--- START ---

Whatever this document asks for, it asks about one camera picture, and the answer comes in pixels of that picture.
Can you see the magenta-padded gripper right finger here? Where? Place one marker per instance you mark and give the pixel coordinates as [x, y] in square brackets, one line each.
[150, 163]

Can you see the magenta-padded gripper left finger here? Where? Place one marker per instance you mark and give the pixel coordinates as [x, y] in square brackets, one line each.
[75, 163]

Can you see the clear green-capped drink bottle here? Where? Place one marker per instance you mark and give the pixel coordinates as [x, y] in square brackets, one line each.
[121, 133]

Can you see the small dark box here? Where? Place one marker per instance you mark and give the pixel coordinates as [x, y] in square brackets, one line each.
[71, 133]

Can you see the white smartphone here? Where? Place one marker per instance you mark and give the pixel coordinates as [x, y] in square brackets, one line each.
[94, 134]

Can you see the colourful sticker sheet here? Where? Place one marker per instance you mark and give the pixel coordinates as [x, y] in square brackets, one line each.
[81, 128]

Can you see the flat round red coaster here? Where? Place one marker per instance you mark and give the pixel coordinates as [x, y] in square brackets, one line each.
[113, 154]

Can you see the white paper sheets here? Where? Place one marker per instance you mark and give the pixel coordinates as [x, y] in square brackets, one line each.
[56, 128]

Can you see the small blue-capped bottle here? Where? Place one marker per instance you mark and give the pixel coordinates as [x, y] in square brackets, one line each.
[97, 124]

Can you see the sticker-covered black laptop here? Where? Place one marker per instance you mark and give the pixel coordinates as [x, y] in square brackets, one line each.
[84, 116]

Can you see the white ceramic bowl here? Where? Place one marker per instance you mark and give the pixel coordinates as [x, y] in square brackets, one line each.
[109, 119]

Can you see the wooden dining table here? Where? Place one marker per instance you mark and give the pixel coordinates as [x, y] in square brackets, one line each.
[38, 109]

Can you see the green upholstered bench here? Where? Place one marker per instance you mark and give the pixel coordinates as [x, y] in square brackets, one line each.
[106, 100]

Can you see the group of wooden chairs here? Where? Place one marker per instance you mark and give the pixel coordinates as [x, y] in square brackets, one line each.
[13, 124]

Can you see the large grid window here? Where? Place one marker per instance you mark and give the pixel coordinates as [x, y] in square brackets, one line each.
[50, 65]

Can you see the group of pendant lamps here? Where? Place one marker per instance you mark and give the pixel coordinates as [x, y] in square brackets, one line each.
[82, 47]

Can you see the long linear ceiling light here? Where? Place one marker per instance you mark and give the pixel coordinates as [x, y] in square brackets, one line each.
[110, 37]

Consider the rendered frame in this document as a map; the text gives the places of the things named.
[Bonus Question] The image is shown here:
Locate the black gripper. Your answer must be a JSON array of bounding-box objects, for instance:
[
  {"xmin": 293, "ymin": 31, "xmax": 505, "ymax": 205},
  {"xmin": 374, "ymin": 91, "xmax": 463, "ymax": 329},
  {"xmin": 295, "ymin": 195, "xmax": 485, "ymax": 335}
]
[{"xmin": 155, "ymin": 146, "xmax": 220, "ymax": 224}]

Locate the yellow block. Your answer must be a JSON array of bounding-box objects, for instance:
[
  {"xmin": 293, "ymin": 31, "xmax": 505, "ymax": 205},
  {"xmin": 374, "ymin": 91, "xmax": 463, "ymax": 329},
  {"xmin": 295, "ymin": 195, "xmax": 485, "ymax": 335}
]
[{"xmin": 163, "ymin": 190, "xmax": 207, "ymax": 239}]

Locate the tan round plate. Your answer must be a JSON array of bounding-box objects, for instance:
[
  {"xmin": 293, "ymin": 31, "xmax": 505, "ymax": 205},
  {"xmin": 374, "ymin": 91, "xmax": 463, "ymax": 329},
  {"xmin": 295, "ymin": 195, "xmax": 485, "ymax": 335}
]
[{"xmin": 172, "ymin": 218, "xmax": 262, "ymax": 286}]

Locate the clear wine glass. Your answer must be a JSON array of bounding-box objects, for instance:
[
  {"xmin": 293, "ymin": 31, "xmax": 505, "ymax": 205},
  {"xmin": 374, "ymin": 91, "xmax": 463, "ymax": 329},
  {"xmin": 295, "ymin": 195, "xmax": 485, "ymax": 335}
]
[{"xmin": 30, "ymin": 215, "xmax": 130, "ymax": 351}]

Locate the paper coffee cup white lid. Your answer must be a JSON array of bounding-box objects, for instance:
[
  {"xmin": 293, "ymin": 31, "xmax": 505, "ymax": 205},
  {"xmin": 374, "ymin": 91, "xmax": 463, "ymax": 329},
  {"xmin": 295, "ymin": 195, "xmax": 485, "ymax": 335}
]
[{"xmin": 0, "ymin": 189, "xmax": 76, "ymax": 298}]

--- END ---

EXERCISE DETAILS - The answer is every entry, repeated word for word.

SOLUTION TO THIS EXERCISE -
Whatever this document asks for, it asks about one camera picture, and the answer comes in pixels of that picture.
Can you see the magenta-padded gripper right finger here? Where? Place one marker per instance you mark and give the pixel coordinates as [x, y] in square brackets, one line each.
[150, 163]

Can you see the magenta-padded gripper left finger here? Where? Place one marker per instance you mark and give the pixel coordinates as [x, y] in square brackets, one line each.
[75, 163]

Can you see the clear green-capped drink bottle here? Where? Place one marker per instance you mark and give the pixel coordinates as [x, y] in square brackets, one line each.
[121, 133]

Can you see the small dark box here? Where? Place one marker per instance you mark and give the pixel coordinates as [x, y] in square brackets, one line each.
[71, 133]

Can you see the white smartphone here? Where? Place one marker per instance you mark and give the pixel coordinates as [x, y] in square brackets, one line each.
[94, 134]

Can you see the colourful sticker sheet here? Where? Place one marker per instance you mark and give the pixel coordinates as [x, y] in square brackets, one line each.
[81, 128]

Can you see the flat round red coaster here? Where? Place one marker per instance you mark and give the pixel coordinates as [x, y] in square brackets, one line each.
[113, 154]

Can you see the white paper sheets here? Where? Place one marker per instance you mark and give the pixel coordinates as [x, y] in square brackets, one line each.
[56, 128]

Can you see the small blue-capped bottle here? Where? Place one marker per instance you mark and give the pixel coordinates as [x, y] in square brackets, one line each.
[97, 124]

Can you see the sticker-covered black laptop here? Where? Place one marker per instance you mark and give the pixel coordinates as [x, y] in square brackets, one line each.
[84, 116]

Can you see the white ceramic bowl here? Where? Place one marker per instance you mark and give the pixel coordinates as [x, y] in square brackets, one line each.
[109, 119]

Can you see the wooden dining table here? Where? Place one marker per instance you mark and give the pixel coordinates as [x, y] in square brackets, one line each.
[38, 109]

Can you see the green upholstered bench here? Where? Place one marker per instance you mark and give the pixel coordinates as [x, y] in square brackets, one line each.
[106, 100]

Can you see the group of wooden chairs here? Where? Place one marker per instance you mark and give the pixel coordinates as [x, y] in square brackets, one line each.
[13, 124]

Can you see the large grid window here? Where? Place one marker per instance you mark and give the pixel coordinates as [x, y] in square brackets, one line each.
[50, 65]

Can you see the group of pendant lamps here? Where? Place one marker per instance you mark and give the pixel coordinates as [x, y] in square brackets, one line each.
[82, 47]

Can you see the long linear ceiling light here? Where? Place one marker per instance you mark and give the pixel coordinates as [x, y] in square brackets, one line each.
[110, 37]

Consider the rendered frame in this document as a map; the text gives the places of the things named.
[Bonus Question] The image is shown here:
Locate the black gripper. Your answer must be a JSON array of bounding-box objects, for instance:
[
  {"xmin": 293, "ymin": 31, "xmax": 505, "ymax": 205},
  {"xmin": 374, "ymin": 91, "xmax": 463, "ymax": 329},
  {"xmin": 295, "ymin": 195, "xmax": 485, "ymax": 335}
]
[{"xmin": 155, "ymin": 146, "xmax": 220, "ymax": 224}]

Locate the yellow block. Your answer must be a JSON array of bounding-box objects, for instance:
[
  {"xmin": 293, "ymin": 31, "xmax": 505, "ymax": 205},
  {"xmin": 374, "ymin": 91, "xmax": 463, "ymax": 329},
  {"xmin": 295, "ymin": 195, "xmax": 485, "ymax": 335}
]
[{"xmin": 163, "ymin": 190, "xmax": 207, "ymax": 239}]

Locate the tan round plate. Your answer must be a JSON array of bounding-box objects, for instance:
[
  {"xmin": 293, "ymin": 31, "xmax": 505, "ymax": 205},
  {"xmin": 374, "ymin": 91, "xmax": 463, "ymax": 329},
  {"xmin": 295, "ymin": 195, "xmax": 485, "ymax": 335}
]
[{"xmin": 172, "ymin": 218, "xmax": 262, "ymax": 286}]

Locate the clear wine glass. Your answer must be a JSON array of bounding-box objects, for instance:
[
  {"xmin": 293, "ymin": 31, "xmax": 505, "ymax": 205},
  {"xmin": 374, "ymin": 91, "xmax": 463, "ymax": 329},
  {"xmin": 295, "ymin": 195, "xmax": 485, "ymax": 335}
]
[{"xmin": 30, "ymin": 215, "xmax": 130, "ymax": 351}]

Locate the paper coffee cup white lid. Your answer must be a JSON array of bounding-box objects, for instance:
[
  {"xmin": 293, "ymin": 31, "xmax": 505, "ymax": 205},
  {"xmin": 374, "ymin": 91, "xmax": 463, "ymax": 329},
  {"xmin": 295, "ymin": 195, "xmax": 485, "ymax": 335}
]
[{"xmin": 0, "ymin": 189, "xmax": 76, "ymax": 298}]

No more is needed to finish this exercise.